Task statement:
Would you write out, word for word, each line of the records below from the top through the one holding "(315, 161) to (103, 147): 237"?

--- Material provided Enclosed Below ---

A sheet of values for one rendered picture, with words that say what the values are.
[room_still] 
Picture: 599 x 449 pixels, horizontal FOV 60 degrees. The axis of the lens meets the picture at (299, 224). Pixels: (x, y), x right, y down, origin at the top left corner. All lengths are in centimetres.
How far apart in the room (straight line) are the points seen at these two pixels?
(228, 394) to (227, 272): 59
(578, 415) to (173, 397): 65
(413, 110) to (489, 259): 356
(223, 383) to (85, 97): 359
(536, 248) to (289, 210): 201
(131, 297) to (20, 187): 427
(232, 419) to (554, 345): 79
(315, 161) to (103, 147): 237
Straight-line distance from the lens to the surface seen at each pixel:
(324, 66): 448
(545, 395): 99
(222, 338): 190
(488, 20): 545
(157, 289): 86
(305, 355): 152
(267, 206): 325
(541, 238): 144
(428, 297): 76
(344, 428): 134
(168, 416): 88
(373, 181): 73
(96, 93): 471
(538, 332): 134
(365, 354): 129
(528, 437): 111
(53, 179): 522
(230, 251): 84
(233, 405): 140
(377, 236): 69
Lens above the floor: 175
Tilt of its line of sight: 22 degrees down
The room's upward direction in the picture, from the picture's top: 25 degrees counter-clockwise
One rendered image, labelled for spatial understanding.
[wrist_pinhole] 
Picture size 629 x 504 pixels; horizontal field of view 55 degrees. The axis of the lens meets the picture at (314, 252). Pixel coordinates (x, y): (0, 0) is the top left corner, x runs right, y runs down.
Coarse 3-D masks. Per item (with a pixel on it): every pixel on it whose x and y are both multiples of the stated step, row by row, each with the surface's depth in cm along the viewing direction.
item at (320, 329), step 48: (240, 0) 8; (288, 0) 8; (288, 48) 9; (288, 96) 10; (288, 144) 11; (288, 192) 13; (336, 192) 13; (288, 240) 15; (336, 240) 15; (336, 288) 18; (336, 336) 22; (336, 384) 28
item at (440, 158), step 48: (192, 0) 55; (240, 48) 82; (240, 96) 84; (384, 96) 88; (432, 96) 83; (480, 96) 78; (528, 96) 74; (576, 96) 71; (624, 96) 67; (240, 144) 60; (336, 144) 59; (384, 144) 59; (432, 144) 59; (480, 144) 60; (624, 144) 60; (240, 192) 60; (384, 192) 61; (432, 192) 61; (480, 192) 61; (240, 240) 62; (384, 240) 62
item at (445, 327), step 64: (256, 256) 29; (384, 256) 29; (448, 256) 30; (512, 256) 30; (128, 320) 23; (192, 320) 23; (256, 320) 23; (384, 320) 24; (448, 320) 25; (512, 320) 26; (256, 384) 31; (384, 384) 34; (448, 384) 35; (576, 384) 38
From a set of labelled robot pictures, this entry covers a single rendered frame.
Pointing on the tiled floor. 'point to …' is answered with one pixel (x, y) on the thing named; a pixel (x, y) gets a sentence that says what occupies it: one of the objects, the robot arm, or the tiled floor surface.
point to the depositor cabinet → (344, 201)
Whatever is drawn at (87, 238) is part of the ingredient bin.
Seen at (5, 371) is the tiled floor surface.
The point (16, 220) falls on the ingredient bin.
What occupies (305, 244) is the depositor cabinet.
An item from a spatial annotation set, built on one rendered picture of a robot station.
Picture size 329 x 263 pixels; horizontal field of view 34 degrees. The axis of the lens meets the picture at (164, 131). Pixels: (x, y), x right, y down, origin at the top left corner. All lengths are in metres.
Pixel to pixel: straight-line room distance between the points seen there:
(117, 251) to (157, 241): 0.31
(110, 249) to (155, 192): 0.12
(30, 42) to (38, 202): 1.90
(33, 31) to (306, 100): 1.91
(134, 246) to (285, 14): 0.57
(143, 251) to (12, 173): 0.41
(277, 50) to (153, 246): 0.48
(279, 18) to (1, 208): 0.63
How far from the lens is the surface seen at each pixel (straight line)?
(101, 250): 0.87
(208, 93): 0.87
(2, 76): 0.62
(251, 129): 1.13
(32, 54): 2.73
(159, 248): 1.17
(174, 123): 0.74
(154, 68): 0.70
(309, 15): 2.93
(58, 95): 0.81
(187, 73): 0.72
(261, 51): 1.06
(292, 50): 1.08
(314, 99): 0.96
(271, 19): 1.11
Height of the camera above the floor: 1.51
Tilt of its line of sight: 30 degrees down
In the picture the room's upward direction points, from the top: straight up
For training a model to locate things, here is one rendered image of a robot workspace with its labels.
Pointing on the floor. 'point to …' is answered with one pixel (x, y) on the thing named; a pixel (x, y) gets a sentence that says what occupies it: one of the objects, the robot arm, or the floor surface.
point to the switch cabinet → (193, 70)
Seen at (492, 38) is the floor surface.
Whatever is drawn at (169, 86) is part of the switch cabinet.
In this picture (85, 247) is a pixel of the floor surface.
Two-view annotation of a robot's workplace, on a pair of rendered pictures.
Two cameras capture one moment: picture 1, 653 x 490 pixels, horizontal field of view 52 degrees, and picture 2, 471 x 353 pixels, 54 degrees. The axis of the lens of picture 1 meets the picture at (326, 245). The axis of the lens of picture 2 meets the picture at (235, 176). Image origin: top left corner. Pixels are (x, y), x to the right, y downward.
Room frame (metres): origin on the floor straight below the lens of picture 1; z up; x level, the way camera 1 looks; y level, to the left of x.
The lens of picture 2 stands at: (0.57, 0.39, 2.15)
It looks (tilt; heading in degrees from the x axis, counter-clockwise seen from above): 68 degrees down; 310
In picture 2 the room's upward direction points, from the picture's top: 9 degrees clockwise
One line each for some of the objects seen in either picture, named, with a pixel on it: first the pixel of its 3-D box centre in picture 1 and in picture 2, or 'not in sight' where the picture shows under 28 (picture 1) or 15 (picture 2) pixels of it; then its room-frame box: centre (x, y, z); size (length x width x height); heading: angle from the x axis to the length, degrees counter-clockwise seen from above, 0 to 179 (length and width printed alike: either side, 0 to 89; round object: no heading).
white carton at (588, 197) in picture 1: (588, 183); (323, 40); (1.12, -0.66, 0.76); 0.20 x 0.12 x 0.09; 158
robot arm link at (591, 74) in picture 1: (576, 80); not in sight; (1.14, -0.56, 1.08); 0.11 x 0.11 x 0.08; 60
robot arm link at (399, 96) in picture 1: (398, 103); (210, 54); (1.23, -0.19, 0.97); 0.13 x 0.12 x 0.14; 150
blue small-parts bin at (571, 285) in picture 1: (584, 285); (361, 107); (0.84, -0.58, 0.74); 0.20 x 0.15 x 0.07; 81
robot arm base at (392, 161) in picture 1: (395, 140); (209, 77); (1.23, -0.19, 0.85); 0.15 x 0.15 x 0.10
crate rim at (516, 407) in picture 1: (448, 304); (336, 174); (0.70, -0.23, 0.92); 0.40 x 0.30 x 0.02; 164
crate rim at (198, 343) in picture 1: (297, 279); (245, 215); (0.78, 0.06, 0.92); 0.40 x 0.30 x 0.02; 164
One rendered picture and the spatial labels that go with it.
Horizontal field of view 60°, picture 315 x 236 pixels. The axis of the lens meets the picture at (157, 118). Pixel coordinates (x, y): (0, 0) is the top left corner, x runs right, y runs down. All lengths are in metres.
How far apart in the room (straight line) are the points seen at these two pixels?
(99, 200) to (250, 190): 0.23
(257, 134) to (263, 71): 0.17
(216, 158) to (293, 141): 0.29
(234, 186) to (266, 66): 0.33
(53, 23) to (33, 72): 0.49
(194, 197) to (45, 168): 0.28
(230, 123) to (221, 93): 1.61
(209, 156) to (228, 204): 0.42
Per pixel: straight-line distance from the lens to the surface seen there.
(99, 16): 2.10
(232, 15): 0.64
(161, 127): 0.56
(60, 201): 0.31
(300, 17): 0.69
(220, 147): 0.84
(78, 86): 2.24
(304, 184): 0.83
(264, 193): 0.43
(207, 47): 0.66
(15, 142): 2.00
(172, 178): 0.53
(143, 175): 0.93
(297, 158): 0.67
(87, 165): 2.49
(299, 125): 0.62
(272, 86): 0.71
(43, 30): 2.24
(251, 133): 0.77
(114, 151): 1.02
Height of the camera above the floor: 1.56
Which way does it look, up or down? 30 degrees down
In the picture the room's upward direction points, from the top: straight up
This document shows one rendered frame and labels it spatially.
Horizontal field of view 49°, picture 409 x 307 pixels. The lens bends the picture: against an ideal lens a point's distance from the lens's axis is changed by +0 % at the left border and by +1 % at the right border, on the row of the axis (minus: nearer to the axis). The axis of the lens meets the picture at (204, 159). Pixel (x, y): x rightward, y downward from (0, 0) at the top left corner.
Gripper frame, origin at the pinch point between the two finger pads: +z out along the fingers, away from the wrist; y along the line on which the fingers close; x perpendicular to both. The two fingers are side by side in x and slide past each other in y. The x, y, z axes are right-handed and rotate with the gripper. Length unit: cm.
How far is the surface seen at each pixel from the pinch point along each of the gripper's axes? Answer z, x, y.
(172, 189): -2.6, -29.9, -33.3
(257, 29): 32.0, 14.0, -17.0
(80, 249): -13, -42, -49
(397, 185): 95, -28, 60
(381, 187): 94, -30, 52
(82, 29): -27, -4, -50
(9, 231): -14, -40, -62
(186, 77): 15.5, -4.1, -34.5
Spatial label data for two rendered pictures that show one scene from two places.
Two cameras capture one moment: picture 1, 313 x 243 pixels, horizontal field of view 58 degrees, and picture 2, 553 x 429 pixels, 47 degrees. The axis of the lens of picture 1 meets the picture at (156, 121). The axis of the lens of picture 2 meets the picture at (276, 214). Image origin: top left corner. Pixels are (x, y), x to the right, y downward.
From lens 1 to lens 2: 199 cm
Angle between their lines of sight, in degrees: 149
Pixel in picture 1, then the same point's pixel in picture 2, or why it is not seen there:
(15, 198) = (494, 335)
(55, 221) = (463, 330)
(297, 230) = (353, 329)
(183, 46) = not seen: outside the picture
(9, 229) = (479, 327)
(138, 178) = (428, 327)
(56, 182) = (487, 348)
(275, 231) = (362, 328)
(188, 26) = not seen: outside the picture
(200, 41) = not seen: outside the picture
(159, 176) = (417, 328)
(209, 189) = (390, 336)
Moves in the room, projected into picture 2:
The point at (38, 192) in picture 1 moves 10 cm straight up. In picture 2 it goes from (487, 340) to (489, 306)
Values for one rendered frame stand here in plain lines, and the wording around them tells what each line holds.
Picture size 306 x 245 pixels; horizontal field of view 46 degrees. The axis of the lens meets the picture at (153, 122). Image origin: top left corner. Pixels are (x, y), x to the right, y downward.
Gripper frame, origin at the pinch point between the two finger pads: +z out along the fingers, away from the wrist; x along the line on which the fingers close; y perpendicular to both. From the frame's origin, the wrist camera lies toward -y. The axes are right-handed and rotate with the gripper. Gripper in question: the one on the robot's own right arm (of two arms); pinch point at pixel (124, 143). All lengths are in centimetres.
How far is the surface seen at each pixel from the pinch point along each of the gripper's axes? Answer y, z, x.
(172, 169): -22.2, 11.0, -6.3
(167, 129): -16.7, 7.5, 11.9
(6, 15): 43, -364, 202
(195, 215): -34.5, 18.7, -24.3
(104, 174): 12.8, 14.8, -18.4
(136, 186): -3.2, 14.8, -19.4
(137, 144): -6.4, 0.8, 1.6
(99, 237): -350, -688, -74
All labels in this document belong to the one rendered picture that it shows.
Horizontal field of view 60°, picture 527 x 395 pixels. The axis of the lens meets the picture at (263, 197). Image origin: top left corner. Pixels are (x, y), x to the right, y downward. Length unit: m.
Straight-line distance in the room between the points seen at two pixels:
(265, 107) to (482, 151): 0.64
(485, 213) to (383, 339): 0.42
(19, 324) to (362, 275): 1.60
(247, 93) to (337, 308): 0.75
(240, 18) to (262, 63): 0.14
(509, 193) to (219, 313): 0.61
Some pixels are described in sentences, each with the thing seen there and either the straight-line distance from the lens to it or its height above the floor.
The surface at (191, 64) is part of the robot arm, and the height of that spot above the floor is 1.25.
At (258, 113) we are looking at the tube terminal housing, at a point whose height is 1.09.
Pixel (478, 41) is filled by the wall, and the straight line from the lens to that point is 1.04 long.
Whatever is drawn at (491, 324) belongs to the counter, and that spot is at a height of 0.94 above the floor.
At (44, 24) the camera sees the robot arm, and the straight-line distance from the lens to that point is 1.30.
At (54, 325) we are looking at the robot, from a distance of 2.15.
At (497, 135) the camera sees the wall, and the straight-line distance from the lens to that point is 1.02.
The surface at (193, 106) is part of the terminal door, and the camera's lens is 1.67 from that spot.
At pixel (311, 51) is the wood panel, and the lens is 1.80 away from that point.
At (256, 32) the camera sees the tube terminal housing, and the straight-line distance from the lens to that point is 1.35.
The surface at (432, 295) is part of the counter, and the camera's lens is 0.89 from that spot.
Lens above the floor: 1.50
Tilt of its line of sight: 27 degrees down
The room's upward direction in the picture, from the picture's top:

--- End of Enclosed Material provided ---

Exercise output:
A sheet of values for one rendered picture, with words that say what the values are.
[room_still] 
Picture: 599 x 449 pixels, horizontal FOV 60 degrees. The axis of the lens meets the picture at (299, 224). Pixels: (x, y), x right, y down, origin at the top left corner. All lengths are in centimetres.
How far apart in the room (straight line) are the points seen at these two pixels?
(228, 394) to (227, 272): 59
(578, 415) to (173, 397): 65
(413, 110) to (489, 259): 356
(223, 383) to (85, 97): 359
(536, 248) to (289, 210): 201
(131, 297) to (20, 187): 427
(232, 419) to (554, 345): 79
(315, 161) to (103, 147): 237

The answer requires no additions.